That’s not much better than manually inlining the code for JsonList.ToJson(). Ideally, we just want to call a simple function ToJson and have the compiler somehow figure out if there’s a suitable function declared for the type of the argument. Overloading would be great if the generic ToJson function for lists could somehow recursively look into what overloads are defined if there’s a match for T, at compile time.

As far as I know C# can’t do that but it turns out that F# can.

Enter Fleece

With Fleece, converting Person and Company to JSON goes like this, without implementing any IToJson interface:

type Person with
   static member ToJSON (x: Person) =
       jobj [ 
           "Id" .= x.Id
           "Name" .= x.Name
       ]

type Company with
    static member ToJSON (x: Company) =
        jobj [
            "Name" .= x.Name
            "Employees" .= x.Employees
        ]

let company = { Company.Name = "Double Fine"; Employees = [{ Employee.Id = 1; Name = "Tim Schafer"}] }

let jsonAsString = (toJSON company).ToString()

Fleece here is statically ensuring that the type of the argument of toJSON has a definition of a static member ToJSON. It also checks statically that every type to the right of a .= expression has a suitable definition of ToJSON, and chooses it automatically. If there isn’t a suitable definition, you get a compile-time error.

Moreover, it "composes" (probably not the right term to use here) the serializers automatically at compile-time. In previous examples, we had to compose the list serializer with the Person serializer “manually” to serialize a concrete list of persons. Fleece defines a parametric serializer for lists, and then the compiler composes this serializer with the serializer for Person we have defined here.

What makes this possible in F# are inlines and static member constraints. Here’s how the definition of ToJSON for a list looks like:

type ToJSONClass with
    static member inline ToJSON (x: 'a list) =
        JArray (listAsReadOnly (List.map toJSON x))

If you hover in Visual Studio over the ToJSON keyword in this definition, it says ToJSON: 'a list -> JsonValue (requires member ToJSON). This means that F# is inferring that the type 'a must have a ToJSON member in order to call toJSON on a list of 'a.
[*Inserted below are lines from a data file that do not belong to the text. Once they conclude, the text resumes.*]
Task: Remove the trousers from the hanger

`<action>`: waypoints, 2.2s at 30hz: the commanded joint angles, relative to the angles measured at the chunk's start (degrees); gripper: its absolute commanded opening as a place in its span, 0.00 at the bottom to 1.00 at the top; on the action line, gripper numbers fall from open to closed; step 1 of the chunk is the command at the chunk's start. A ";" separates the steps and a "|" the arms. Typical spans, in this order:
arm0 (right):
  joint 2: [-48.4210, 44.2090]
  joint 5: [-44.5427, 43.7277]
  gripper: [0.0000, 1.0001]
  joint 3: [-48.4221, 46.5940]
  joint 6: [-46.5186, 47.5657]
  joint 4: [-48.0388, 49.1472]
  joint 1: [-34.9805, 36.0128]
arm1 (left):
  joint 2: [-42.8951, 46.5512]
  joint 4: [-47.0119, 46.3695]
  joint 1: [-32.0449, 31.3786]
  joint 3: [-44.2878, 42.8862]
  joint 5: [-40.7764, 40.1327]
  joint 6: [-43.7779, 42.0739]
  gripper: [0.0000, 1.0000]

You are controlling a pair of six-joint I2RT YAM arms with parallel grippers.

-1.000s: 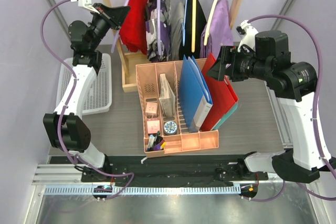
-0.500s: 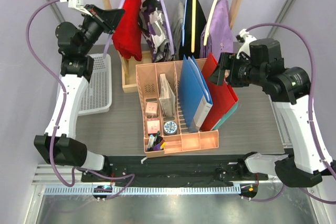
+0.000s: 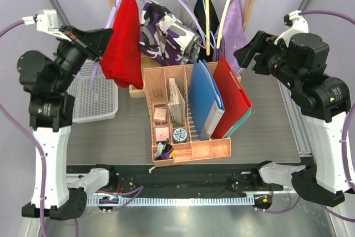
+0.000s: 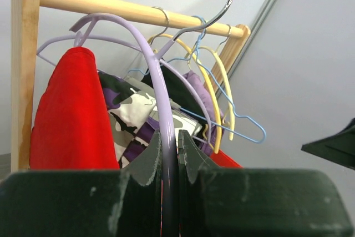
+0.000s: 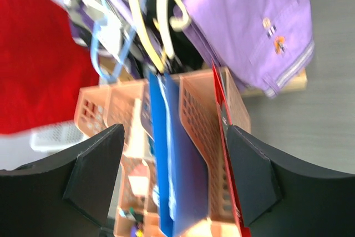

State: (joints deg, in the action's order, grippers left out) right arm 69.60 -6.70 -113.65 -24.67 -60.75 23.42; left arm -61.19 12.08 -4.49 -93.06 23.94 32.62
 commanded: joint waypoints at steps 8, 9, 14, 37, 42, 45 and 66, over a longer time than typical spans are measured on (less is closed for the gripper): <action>-2.46 10.11 0.79 9.14 -13.64 31.04 0.31 | 11.17 3.56 0.01 -8.63 -8.65 -4.93 0.00; -1.93 11.52 0.79 9.06 -15.83 31.91 0.48 | 11.61 5.92 0.01 -8.89 -8.74 -4.94 0.00; -0.62 17.31 0.78 14.41 -24.27 44.90 4.96 | 13.55 14.62 -0.08 -9.60 -10.67 -5.55 0.00; 29.18 16.11 0.66 8.70 -34.75 86.94 41.00 | 23.39 19.30 -0.17 1.47 -8.21 -3.44 0.00; 30.85 13.82 0.62 8.53 -34.65 87.56 42.15 | 24.89 19.74 -1.04 2.44 -8.21 -4.32 0.00; 32.25 13.12 0.61 7.39 -34.84 87.74 42.15 | 25.94 19.48 -1.48 3.05 -7.77 -4.23 0.00; 42.02 16.10 0.01 -15.90 -33.43 74.30 44.26 | 29.10 20.62 -3.51 -1.07 -8.20 -4.85 0.72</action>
State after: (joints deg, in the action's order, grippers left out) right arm 111.31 7.62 -123.33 -62.17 14.28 67.51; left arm -34.46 39.59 -7.51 -90.35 15.70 27.18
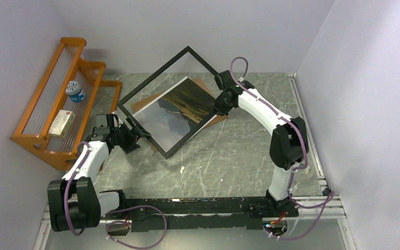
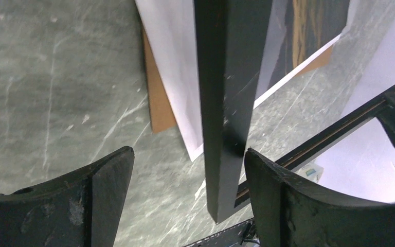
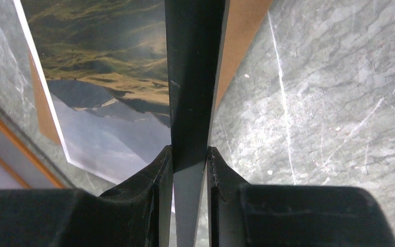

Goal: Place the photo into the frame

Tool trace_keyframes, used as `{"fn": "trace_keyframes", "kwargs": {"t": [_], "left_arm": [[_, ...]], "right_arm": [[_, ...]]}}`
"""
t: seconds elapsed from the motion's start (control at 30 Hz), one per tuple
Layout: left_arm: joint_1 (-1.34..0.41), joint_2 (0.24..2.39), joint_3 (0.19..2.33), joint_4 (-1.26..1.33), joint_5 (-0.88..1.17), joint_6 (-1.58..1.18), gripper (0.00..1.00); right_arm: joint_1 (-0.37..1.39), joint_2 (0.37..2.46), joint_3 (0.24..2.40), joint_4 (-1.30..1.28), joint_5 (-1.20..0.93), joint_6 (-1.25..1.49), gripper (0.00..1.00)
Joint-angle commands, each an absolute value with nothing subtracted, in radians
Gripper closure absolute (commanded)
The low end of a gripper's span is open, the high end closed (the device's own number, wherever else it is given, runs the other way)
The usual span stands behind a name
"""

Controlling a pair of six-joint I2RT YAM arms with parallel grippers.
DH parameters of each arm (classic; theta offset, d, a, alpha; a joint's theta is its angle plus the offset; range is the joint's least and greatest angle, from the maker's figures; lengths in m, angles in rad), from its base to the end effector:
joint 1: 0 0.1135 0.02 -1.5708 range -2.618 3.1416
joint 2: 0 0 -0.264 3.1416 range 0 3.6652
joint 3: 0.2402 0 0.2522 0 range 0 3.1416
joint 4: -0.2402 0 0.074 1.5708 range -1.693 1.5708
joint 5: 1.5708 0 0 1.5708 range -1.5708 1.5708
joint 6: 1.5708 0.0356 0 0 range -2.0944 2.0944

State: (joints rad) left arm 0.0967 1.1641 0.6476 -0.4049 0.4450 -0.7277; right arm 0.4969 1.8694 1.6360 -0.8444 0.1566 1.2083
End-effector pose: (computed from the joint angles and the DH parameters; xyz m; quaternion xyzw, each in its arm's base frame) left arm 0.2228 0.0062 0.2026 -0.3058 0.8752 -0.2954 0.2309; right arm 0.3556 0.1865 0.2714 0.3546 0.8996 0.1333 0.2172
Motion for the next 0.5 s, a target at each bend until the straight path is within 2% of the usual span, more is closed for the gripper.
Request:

This is equivalent to Haskell’s:

instance (ToJSON a) => ToJSON [a] where
   toJSON = Array . V.fromList . map toJSON

Haskell has dedicated syntax for this which makes the constraint explicit compared to F#.

This has long been used in F# for generic math. F# also has an ad-hoc, limited form of this in the EqualityConditionalOn attribute, where the equality of a type depends on a type argument having “equality”. So for example, this in F#:

type MyBox<[<EqualityConditionalOn>] 'a> = ...

Roughly corresponds to Haskell’s:

instance (Eq a) => Eq (MyBox a) where ...

With the difference that F# can sometimes derive equality automatically depending on the equality of type arguments.

The bottom line here is that the toJSON function is overloaded only for supported types, instead of being parametrically polymorphic, so it does not break parametricity. This overloading is also called ad-hoc polymorphism. Haskell achieves ad-hoc polymorphism thanks to typeclasses, and this technique is based on that. In fact, Fleece is based on Aeson, the de-facto standard JSON library for Haskell.

Anton Tayanovskyy had also prototyped a similar typeclass-based JSON library for F# some time ago.

Fleece only scratches the surface of what’s possible with inline-encoded typeclasses (a.k.a. “type methods”). I recommend reading Gustavo León’s blog to learn more about this technique and checking out the FsControl and FSharpPlus projects.

Refactor safety

Now, in my last post I claimed that this approach would save code by saving tests. But here we see that we have to write serializer code for each type that we want to serialize, unlike reflection-based libraries! That’s quite a bit of boilerplate! I could argue that it’s a small price to pay to get code you can reason about, but the truth is this is pretty trivial code that could be easily generated at compile-time.
In fact, Haskell can do that, either with Template Haskell or the more recent GHC.Generics, in which case you only need to make your type derive Generic and declare the typeclass instance. The actual serialization code is filled in by the compiler.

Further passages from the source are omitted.